Work instructions:
Exactly as written, output each of the lines below, with no images.

__________

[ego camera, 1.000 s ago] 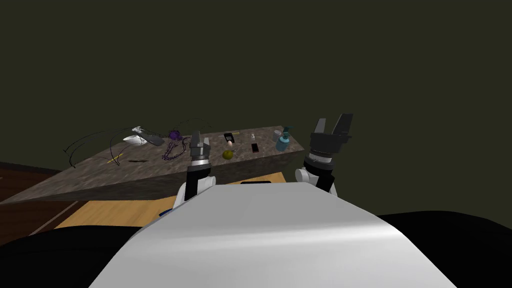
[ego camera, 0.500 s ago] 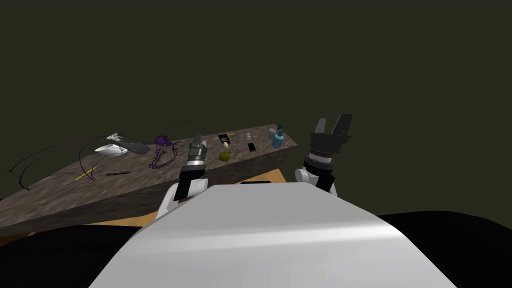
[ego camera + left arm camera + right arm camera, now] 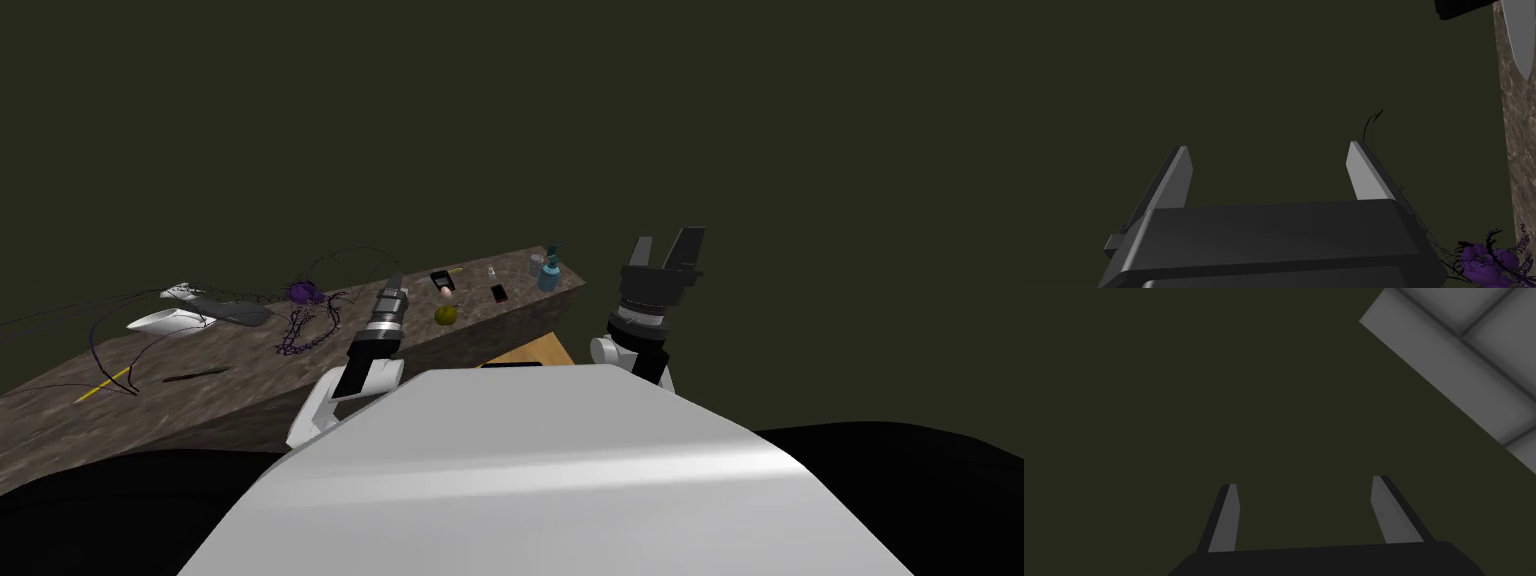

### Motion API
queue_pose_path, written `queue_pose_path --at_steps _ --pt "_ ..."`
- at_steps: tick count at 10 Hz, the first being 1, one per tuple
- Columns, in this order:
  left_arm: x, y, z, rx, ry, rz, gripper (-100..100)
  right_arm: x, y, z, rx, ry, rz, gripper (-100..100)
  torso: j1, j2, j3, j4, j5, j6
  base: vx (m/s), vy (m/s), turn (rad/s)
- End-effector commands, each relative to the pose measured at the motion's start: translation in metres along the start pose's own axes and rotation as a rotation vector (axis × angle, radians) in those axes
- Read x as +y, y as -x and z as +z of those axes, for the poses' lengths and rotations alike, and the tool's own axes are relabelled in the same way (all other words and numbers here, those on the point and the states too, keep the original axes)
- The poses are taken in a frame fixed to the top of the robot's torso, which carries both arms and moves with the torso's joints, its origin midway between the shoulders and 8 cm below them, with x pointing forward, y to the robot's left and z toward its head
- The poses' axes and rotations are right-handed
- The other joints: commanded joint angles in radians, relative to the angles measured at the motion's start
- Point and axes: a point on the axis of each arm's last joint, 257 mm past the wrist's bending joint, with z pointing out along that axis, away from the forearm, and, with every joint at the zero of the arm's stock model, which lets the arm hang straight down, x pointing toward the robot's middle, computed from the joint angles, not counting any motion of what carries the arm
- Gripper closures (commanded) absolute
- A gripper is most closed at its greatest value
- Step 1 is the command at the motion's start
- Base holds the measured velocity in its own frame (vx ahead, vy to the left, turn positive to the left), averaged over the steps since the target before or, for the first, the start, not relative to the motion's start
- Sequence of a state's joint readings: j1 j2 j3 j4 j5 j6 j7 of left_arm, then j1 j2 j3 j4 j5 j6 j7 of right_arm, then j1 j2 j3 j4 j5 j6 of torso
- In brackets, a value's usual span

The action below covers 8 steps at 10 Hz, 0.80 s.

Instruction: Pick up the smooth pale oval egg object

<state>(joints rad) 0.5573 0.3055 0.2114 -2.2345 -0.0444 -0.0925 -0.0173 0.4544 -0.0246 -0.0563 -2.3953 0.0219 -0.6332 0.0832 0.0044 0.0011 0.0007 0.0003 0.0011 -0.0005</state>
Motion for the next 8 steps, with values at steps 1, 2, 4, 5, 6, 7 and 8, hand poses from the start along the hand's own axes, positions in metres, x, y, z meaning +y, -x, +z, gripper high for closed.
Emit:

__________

Exercise solution:
[ego camera, 1.000 s ago] 
[ego camera, 0.500 s ago] 
[ego camera + left arm camera + right arm camera, now] 

### Motion API
queue_pose_path, written `queue_pose_path --at_steps _ --pt "_ ..."`
- at_steps: tick count at 10 Hz, the first being 1, one per tuple
- Columns, in this order:
  left_arm: x, y, z, rx, ry, rz, gripper (-100..100)
  right_arm: x, y, z, rx, ry, rz, gripper (-100..100)
  torso: j1, j2, j3, j4, j5, j6
  base: vx (m/s), vy (m/s), turn (rad/s)
- End-effector commands, each relative to the pose measured at the motion's start: translation in metres along the start pose's own axes and rotation as a rotation vector (axis × angle, radians) in those axes
- Read x as +y, y as -x and z as +z of those axes, for the poses' lengths and rotations alike, and the tool's own axes are relabelled in the same way (all other words and numbers here, those on the point and the states too, keep the original axes)
- The poses are taken in a frame fixed to the top of the robot's torso, which carries both arms and moves with the torso's joints, its origin midway between the shoulders and 8 cm below them, with x pointing forward, y to the robot's left and z toward its head
- The poses' axes and rotations are right-handed
- The other joints: commanded joint angles in radians, relative to the angles measured at the motion's start
- Point and axes: a point on the axis of each arm's last joint, 257 mm past the wrist's bending joint, with z pointing out along that axis, away from the forearm, and, with every joint at the zero of the arm's stock model, which lets the arm hang straight down, x pointing toward the robot's middle, computed from the joint angles, not counting any motion of what carries the arm
- Gripper closures (commanded) absolute
- A gripper is most closed at its greatest value
- Step 1 is the command at the motion's start
- Base holds the measured velocity in its own frame (vx ahead, vy to the left, turn positive to the left), averaged over the steps since the target before or, for the first, the start, not relative to the motion's start
- Sequence of a state's joint readings: j1 j2 j3 j4 j5 j6 j7 of left_arm, then j1 j2 j3 j4 j5 j6 j7 of right_arm, then j1 j2 j3 j4 j5 j6 of torso
- In brackets, a value's usual span

The action below covers 8 steps at 10 Hz, 0.80 s.

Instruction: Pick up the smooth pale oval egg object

<state>(joints rad) 0.5573 0.3055 0.2114 -2.2345 -0.0444 -0.0925 -0.0173 0.4544 -0.0246 -0.0563 -2.3953 0.0219 -0.6332 0.0832 0.0044 0.0011 0.0007 0.0003 0.0011 -0.0005</state>
Motion for the next 8 steps, with values at steps 1, 2, 4, 5, 6, 7 and 8, hand poses from the start along the hand's own axes, positions in metres, x, y, z meaning +y, -x, +z, gripper high for closed.
Emit:

This exercise is now done.